Post From: REQUEST ON YOUR LARGE VOLUME TRADE INDICATOR

[2026-04-07 19:06:06]
User338838 - Posts: 14
Good evening, I'd like to know exactly how your large volume trade indicator works to identify large, aggressive orders traded by large institutions that typically try to keep their operations secret. Below are two calculation methods for identifying these large orders, which I typically find on other trading platforms. These are the explanations I found for the "ATAS" trading platform.Many thanks

1) Trade Sum (Aggregation):

In most cases, large trades are used to identify orders executed at the same time (millisecond) by the same trader.
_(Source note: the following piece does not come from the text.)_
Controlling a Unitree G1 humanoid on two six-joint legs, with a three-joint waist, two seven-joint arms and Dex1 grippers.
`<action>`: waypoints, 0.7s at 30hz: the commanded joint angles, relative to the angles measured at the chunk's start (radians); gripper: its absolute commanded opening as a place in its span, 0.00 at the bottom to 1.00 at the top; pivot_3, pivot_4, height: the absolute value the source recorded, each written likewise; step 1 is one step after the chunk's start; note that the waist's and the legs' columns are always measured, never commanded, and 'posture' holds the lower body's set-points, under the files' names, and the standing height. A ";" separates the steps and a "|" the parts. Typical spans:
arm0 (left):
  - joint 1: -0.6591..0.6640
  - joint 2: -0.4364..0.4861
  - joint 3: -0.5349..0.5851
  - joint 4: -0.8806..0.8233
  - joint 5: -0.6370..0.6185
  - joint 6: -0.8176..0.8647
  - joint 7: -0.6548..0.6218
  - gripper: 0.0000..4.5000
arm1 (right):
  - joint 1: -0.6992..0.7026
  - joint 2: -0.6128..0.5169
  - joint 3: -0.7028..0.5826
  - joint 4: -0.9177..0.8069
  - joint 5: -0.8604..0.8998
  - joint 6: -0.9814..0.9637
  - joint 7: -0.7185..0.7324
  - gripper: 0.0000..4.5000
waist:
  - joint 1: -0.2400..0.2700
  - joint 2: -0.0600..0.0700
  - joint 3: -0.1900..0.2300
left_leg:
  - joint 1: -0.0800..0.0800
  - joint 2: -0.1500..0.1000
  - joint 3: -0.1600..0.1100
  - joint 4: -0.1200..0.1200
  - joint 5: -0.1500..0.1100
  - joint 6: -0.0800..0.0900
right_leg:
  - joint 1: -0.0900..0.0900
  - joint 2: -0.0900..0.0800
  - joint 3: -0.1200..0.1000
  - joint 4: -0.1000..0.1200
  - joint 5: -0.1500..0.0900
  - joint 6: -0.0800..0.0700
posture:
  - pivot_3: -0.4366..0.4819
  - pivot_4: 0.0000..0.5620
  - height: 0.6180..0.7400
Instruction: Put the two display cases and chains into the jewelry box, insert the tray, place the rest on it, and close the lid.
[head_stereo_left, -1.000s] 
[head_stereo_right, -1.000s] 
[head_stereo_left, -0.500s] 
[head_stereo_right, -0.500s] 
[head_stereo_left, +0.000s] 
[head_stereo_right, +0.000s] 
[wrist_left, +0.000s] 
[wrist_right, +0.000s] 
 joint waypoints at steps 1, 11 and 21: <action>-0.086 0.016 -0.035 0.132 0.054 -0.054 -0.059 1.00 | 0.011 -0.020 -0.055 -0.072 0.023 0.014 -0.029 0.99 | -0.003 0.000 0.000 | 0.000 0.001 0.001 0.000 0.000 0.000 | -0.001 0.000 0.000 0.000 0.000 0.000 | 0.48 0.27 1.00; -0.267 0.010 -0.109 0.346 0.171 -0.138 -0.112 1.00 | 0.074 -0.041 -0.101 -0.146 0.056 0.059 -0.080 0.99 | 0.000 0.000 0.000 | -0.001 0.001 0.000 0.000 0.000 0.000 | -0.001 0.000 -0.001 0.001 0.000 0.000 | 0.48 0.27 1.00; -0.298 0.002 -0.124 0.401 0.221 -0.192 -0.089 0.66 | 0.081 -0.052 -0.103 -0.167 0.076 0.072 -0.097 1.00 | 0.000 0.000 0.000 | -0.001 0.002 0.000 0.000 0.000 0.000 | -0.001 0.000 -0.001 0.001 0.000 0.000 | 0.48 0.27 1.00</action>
If a "big fish" places a market order of 500 lots and this is executed by hitting 50 limit orders of 10 lots each, ATAS sees that all these micro-exchanges have the same timestamp and "gets them together."

Result: You will see a single circle (Big Trade) of 500 lots, even if technically there were 50 separate contracts.

B. Single Single Order

If you disable aggregation (or if the order is large enough to saturate a level instantly), the indicator simply shows the exchange that has exceeded the threshold (volume) you have set in the settings.

In conclusion: The Big Trade indicator is almost never a single "pure" trade (because in the modern market orders are fractional), but it is an intelligent sum of trades executed almost simultaneously that ATAS recognizes as the action of a single large (institutional) trader.